*Aim of the exercise*:
Copy the data as given. No line may be skipped.

*Given information*:
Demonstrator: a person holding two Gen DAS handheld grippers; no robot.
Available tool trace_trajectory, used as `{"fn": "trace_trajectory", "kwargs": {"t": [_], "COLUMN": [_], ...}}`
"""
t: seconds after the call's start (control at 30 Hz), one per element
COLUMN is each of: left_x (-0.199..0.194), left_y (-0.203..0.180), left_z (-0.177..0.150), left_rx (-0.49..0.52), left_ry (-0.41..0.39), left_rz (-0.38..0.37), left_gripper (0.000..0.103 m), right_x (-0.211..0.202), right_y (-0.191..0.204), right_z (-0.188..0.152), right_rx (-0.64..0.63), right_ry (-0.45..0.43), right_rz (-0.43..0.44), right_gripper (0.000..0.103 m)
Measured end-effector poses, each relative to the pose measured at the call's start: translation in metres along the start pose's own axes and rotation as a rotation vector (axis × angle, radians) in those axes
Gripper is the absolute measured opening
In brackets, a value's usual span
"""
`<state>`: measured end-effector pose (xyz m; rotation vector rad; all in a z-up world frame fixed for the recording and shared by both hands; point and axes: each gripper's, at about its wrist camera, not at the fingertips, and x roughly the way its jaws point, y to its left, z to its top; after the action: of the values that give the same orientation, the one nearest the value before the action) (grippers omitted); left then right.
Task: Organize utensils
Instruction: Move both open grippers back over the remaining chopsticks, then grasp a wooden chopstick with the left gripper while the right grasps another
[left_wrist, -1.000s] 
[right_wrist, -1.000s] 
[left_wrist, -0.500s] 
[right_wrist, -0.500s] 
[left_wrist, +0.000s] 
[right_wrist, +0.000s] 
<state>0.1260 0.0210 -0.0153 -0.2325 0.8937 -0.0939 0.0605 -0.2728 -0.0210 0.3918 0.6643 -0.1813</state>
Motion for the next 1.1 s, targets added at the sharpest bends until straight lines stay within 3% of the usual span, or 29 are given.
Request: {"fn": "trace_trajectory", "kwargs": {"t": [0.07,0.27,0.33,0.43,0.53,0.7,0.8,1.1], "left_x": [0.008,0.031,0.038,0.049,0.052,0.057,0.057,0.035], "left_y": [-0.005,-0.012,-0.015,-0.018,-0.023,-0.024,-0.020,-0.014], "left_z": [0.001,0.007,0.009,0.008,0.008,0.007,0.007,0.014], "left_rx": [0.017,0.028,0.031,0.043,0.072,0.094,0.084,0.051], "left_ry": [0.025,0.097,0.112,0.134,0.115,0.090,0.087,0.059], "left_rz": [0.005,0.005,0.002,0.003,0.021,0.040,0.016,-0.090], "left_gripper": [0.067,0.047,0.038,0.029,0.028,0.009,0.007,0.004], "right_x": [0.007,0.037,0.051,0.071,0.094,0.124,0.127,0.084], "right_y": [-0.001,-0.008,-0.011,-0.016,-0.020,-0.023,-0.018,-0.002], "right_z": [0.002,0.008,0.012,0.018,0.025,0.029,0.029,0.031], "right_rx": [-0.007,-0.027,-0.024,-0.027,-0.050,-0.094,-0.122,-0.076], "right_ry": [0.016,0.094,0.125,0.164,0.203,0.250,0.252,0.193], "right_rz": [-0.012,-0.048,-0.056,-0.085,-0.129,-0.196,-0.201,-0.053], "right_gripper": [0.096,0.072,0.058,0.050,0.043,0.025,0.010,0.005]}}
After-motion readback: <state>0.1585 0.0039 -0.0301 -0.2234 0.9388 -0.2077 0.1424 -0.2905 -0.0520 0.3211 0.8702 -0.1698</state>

*Task output*:
Demonstrator: a person holding two Gen DAS handheld grippers; no robot.
Available tool trace_trajectory, used as `{"fn": "trace_trajectory", "kwargs": {"t": [_], "COLUMN": [_], ...}}`
"""
t: seconds after the call's start (control at 30 Hz), one per element
COLUMN is each of: left_x (-0.199..0.194), left_y (-0.203..0.180), left_z (-0.177..0.150), left_rx (-0.49..0.52), left_ry (-0.41..0.39), left_rz (-0.38..0.37), left_gripper (0.000..0.103 m), right_x (-0.211..0.202), right_y (-0.191..0.204), right_z (-0.188..0.152), right_rx (-0.64..0.63), right_ry (-0.45..0.43), right_rz (-0.43..0.44), right_gripper (0.000..0.103 m)
Measured end-effector poses, each relative to the pose measured at the call's start: translation in metres along the start pose's own axes and rotation as a rotation vector (axis × angle, radians) in those axes
Gripper is the absolute measured opening
In brackets, a value's usual span
"""
`<state>`: measured end-effector pose (xyz m; rotation vector rad; all in a z-up world frame fixed for the recording and shared by both hands; point and axes: each gripper's, at about its wrist camera, not at the fingertips, and x roughly the way its jaws point, y to its left, z to its top; after the action: of the values that give the same orientation, the one nearest the value before the action) (grippers omitted); left then right.
Task: Organize utensils
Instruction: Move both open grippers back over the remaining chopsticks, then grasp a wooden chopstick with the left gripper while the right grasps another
[left_wrist, -1.000s] 
[right_wrist, -1.000s] 
[left_wrist, -0.500s] 
[right_wrist, -0.500s] 
[left_wrist, +0.000s] 
[right_wrist, +0.000s] 
<state>0.1260 0.0210 -0.0153 -0.2325 0.8937 -0.0939 0.0605 -0.2728 -0.0210 0.3918 0.6643 -0.1813</state>
Motion for the next 1.1 s, targets added at the sharpest bends until straight lines stay within 3% of the usual span, or 29 are given.
Request: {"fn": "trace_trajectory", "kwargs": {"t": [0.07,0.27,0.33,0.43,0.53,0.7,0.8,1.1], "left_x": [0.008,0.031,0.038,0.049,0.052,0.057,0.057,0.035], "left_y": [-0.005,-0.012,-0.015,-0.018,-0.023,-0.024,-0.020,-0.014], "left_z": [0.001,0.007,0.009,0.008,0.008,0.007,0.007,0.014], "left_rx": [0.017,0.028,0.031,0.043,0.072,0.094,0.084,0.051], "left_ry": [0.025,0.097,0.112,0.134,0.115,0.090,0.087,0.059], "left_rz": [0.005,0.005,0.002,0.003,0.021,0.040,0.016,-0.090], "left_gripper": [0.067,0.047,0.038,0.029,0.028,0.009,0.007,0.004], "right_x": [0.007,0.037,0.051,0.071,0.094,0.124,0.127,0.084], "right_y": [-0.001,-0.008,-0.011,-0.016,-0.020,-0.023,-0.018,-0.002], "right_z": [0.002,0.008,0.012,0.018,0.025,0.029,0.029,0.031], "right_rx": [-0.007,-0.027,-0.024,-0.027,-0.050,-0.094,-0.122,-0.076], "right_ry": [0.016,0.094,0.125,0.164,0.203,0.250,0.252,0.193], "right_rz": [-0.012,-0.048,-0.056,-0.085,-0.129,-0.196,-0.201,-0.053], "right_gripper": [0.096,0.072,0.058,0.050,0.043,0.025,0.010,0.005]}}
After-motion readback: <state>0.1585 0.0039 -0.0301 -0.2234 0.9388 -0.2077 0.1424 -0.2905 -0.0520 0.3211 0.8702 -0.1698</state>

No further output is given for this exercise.